# [WHAT YOU SHOULD DO]
Take the entries that follow and return exactly the lines from the one holding "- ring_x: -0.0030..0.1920" through the one holding "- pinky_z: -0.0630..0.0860", both included. Nothing else is needed.

■ ■ ■

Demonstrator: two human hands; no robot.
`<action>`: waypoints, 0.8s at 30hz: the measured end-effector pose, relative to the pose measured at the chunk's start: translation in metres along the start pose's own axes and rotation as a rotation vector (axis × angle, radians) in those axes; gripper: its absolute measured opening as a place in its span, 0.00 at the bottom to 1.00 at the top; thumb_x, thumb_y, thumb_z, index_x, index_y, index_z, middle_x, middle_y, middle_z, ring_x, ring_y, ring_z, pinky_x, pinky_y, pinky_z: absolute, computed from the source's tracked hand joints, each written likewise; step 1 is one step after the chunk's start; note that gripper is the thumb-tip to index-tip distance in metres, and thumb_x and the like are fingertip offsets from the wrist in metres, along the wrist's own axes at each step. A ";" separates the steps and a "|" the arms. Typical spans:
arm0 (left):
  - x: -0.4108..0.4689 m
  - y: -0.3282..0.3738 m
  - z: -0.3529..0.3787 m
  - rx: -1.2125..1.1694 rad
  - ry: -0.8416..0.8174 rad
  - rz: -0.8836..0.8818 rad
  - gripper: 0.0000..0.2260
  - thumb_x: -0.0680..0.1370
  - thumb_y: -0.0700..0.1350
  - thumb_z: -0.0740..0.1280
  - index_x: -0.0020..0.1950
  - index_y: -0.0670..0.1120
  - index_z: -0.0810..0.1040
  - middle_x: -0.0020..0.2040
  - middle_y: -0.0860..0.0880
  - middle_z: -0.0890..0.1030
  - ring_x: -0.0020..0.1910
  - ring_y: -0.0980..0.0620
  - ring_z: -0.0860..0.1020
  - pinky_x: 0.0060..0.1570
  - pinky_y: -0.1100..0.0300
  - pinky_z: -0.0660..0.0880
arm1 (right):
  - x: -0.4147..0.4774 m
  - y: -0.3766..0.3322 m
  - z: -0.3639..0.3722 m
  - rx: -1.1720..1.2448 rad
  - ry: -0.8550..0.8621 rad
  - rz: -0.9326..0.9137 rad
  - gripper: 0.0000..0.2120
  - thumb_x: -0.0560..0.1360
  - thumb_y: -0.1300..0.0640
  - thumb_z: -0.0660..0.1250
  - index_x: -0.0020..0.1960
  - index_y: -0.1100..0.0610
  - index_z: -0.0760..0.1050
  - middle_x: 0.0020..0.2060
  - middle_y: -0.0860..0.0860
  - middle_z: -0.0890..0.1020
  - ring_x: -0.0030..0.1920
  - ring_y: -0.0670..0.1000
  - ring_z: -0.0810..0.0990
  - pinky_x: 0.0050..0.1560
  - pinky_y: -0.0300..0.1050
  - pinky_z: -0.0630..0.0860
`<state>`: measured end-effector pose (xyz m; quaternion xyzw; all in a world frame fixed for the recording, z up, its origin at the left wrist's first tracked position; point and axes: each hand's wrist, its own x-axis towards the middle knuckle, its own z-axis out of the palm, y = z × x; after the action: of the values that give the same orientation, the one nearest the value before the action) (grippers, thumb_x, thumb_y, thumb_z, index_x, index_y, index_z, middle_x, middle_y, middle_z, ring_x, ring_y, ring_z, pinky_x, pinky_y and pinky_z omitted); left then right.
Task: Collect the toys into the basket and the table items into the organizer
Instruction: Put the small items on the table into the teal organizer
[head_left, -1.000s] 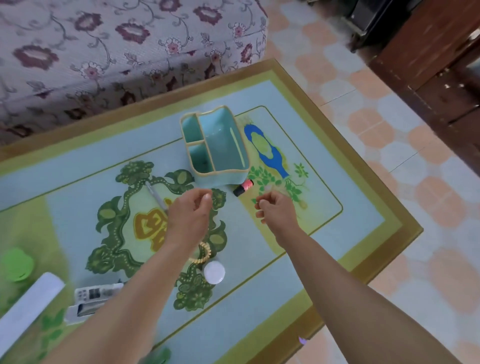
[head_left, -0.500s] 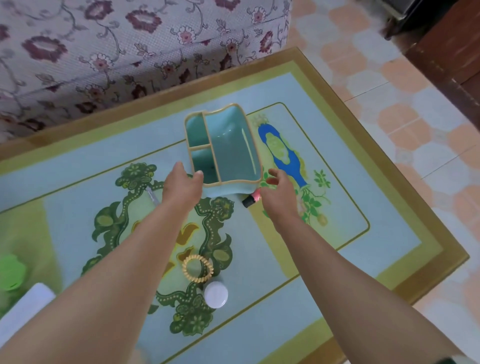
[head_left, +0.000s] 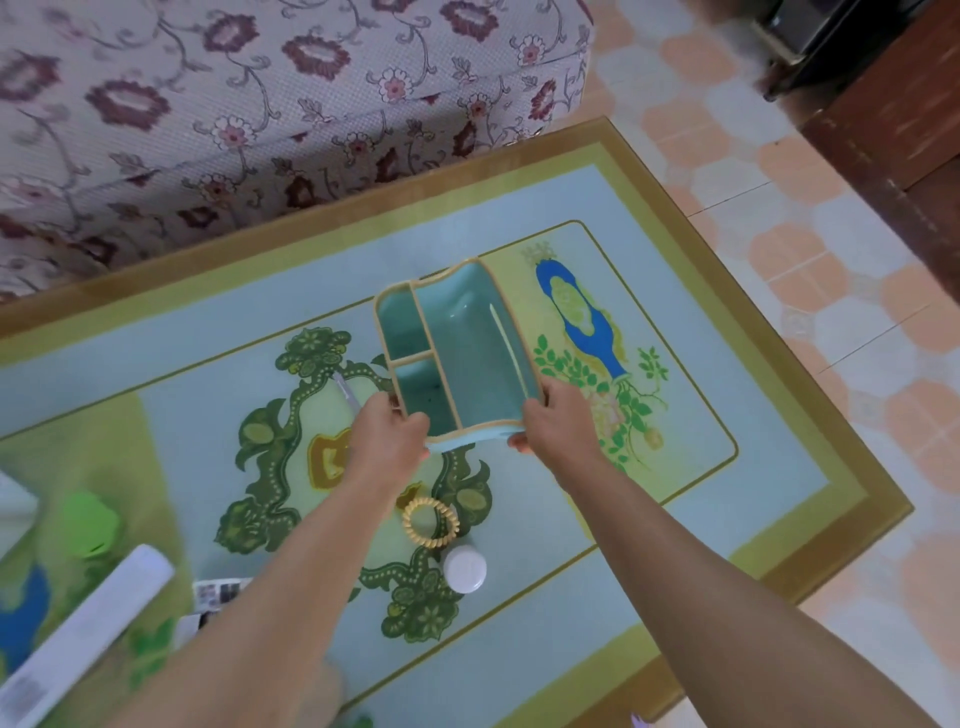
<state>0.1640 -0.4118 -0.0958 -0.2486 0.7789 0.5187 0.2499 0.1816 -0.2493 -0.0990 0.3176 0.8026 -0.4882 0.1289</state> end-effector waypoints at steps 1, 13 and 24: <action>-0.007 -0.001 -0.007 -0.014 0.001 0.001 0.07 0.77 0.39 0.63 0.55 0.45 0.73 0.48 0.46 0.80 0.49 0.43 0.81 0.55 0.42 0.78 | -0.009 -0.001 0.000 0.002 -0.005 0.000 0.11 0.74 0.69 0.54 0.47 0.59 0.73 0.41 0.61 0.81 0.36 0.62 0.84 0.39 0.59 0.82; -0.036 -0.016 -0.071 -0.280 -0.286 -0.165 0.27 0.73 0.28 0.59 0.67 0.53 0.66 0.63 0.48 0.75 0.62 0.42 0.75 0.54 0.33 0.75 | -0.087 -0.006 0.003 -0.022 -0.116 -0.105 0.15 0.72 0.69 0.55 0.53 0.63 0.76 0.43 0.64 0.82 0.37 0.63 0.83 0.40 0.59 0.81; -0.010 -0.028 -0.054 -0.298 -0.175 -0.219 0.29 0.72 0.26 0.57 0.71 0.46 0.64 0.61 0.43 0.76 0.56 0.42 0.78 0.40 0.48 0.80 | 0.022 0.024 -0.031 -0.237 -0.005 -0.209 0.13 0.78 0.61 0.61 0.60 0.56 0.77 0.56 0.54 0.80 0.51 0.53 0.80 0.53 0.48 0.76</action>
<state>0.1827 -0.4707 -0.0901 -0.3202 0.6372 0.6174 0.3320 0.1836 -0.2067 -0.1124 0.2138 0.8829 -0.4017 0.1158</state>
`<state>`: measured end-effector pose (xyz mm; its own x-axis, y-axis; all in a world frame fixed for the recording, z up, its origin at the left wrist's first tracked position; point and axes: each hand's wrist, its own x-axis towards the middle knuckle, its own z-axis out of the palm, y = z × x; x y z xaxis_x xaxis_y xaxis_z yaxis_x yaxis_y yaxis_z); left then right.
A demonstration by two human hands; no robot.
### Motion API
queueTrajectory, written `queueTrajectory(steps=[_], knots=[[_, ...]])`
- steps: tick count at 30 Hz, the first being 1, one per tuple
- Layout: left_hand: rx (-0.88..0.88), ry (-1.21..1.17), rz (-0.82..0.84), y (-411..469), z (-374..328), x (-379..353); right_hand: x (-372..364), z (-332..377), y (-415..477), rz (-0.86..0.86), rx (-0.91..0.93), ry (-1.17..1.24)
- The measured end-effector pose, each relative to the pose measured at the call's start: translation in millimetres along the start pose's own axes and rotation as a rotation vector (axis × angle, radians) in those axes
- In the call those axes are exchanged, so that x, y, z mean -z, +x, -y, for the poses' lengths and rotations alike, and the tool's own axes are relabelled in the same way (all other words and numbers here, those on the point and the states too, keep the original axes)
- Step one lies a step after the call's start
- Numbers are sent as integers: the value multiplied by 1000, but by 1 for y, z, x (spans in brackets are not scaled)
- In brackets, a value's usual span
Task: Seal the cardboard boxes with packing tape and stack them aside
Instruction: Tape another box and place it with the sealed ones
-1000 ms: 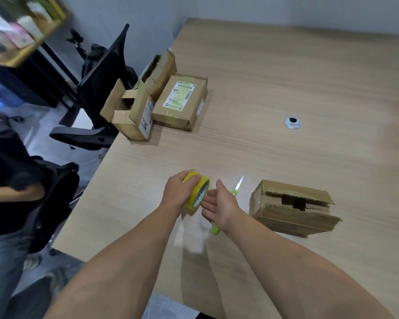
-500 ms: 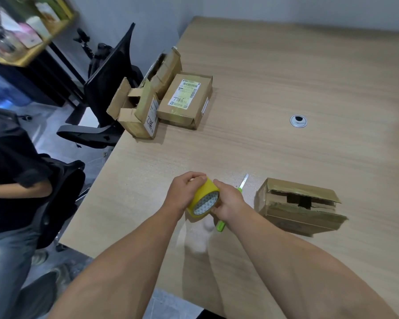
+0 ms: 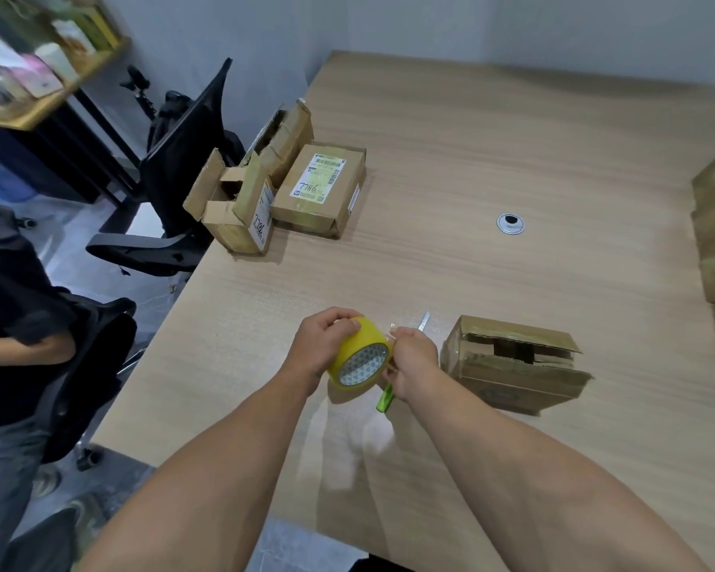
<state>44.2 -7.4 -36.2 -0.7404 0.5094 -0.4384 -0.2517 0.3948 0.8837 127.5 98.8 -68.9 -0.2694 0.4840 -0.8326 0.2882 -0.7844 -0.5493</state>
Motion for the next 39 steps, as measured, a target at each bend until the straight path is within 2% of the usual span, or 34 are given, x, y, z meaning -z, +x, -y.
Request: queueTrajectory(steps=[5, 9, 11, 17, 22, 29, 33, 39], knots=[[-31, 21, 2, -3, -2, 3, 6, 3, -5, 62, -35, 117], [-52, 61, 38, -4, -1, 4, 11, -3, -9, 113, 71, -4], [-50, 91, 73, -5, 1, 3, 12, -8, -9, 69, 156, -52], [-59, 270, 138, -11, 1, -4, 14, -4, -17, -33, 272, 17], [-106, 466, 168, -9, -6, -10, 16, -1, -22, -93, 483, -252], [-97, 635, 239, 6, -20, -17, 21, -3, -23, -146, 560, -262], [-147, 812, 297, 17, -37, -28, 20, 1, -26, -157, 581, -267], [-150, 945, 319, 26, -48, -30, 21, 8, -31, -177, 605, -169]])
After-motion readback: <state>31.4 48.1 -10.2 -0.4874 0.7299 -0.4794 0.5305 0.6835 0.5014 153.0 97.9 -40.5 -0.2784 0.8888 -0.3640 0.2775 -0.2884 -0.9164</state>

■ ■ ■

# [OUTPUT FOR THIS EXERCISE]
  - ring_x: -0.0030..0.1920
  - ring_y: -0.0670..0.1000
  - ring_z: -0.0810..0.0990
  - pinky_x: 0.0050..0.1560
  - pinky_y: -0.0300..0.1050
  - pinky_z: -0.0630..0.0860

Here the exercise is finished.